There's about 20% to 25% of our customers who want some type of appliance solution, but our DNA is 100% software, 100% channel.

So by investing in these open solutions like ‘with Veeam' will enable our partner ecosystem to drive their product innovation, while leveraging the Veeam engine under the hood.

What are the key challenges you see for this strategy?

With the cloud partners, it's timing our innovation with theirs.

So one of the big hurdles we have is to ensure that we're able to time innovations with our partner ecosystem, so that we can align with their growth and our growth.

When we looked at going to the market at Nutanix, the work that we did with them started 15 months earlier. We lined up our product teams and worked on that vision.

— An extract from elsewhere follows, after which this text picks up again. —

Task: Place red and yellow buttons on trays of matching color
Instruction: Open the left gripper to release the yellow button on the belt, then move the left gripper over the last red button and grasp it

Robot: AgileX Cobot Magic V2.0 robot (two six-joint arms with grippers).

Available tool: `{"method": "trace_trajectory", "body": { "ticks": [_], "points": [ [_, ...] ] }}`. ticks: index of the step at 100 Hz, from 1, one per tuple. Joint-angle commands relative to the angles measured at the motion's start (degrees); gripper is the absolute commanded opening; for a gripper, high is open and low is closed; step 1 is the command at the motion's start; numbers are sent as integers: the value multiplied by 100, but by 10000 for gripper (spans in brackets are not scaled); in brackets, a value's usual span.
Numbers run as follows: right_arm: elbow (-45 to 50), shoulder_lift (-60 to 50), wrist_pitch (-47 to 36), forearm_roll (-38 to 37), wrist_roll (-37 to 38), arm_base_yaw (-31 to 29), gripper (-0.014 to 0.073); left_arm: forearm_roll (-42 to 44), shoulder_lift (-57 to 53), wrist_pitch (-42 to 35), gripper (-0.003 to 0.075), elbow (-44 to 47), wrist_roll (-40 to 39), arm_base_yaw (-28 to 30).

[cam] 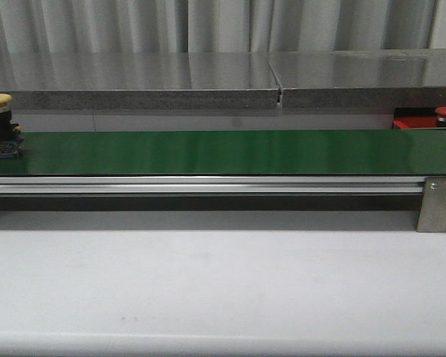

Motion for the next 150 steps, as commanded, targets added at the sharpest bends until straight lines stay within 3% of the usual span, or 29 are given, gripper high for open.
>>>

Nutanix Mine was the right place at the right time, because we wanted to get into the secondary storage space, but we never wanted to get into selling hardware, and we wanted it to be done through a channel-friendly manner.

How does Veeam deal with this challenge?

The fact that we're privately owned gives us a lot of agility. Not being driven by the public market means we can invest and co-develop as we want to, so we work on picking the right partners at the right time and ensuring they have the same vision as we do.

So our partners just want to continue to align their product strategy with us as well because of the growth that we bring to the marketplace.

We're keeping that brand promise that we're 100% software, and channel knows that when they work with us, we're not going to compete with them down the road.